*THE TASK*: When you reach the line in the data below that contains "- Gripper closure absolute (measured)", please start repeating lines exactly, and stop after the line that contains "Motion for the", repeating nothing else.

*DATA PROVIDED*:
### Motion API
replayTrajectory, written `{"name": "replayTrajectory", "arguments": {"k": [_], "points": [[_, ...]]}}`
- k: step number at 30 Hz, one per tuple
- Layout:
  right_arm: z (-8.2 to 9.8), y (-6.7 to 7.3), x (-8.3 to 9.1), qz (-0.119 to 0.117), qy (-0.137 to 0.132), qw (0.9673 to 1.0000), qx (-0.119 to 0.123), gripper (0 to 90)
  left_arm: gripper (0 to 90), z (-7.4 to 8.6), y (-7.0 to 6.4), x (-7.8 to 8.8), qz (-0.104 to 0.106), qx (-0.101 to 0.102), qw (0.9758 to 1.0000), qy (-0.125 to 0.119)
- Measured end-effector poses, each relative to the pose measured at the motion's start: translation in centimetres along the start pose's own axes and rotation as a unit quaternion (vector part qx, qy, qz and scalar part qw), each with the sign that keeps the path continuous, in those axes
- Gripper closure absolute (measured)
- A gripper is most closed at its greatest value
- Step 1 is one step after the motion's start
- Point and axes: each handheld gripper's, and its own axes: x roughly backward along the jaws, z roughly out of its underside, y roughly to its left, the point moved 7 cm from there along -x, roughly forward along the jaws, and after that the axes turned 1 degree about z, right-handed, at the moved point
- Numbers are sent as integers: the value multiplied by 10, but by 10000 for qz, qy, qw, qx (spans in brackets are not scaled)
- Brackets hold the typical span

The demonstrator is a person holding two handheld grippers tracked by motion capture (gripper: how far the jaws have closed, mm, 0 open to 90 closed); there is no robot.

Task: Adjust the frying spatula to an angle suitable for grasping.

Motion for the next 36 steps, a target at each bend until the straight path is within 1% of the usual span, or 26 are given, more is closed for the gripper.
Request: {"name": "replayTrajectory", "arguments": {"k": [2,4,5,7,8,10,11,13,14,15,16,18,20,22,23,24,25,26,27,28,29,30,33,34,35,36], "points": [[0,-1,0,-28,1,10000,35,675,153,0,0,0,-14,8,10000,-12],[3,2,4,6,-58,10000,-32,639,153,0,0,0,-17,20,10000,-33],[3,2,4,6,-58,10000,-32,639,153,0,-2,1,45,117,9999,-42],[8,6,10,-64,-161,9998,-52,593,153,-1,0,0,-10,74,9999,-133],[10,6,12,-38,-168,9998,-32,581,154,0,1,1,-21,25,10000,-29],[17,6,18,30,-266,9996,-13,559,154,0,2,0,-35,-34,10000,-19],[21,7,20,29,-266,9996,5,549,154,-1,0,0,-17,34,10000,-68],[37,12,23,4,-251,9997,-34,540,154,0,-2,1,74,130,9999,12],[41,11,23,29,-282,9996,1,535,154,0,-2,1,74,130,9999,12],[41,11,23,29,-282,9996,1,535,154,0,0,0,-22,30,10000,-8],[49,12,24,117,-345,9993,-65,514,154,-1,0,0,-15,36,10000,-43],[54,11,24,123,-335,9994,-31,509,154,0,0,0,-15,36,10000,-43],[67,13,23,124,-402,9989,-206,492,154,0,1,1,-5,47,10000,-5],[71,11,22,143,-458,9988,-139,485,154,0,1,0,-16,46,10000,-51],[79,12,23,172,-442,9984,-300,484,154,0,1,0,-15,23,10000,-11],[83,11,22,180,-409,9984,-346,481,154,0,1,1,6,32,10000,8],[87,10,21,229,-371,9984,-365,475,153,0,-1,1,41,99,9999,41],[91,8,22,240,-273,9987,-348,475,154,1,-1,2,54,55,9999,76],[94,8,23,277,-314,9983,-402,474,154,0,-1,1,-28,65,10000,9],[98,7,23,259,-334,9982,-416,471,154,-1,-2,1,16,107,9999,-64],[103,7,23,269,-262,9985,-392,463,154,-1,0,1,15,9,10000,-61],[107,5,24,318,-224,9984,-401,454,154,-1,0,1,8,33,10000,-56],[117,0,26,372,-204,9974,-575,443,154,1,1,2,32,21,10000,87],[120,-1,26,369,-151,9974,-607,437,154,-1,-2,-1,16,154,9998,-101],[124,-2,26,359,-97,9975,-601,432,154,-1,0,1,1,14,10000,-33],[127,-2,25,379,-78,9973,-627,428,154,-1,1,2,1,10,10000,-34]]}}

*EXPECTED OUTPUT*:
- Gripper closure absolute (measured)
- A gripper is most closed at its greatest value
- Step 1 is one step after the motion's start
- Point and axes: each handheld gripper's, and its own axes: x roughly backward along the jaws, z roughly out of its underside, y roughly to its left, the point moved 7 cm from there along -x, roughly forward along the jaws, and after that the axes turned 1 degree about z, right-handed, at the moved point
- Numbers are sent as integers: the value multiplied by 10, but by 10000 for qz, qy, qw, qx (spans in brackets are not scaled)
- Brackets hold the typical span

The demonstrator is a person holding two handheld grippers tracked by motion capture (gripper: how far the jaws have closed, mm, 0 open to 90 closed); there is no robot.

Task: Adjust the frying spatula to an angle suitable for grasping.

Motion for the next 36 steps, a target at each bend until the straight path is within 1% of the usual span, or 26 are given, more is closed for the gripper.

What was asked now has a complete answer.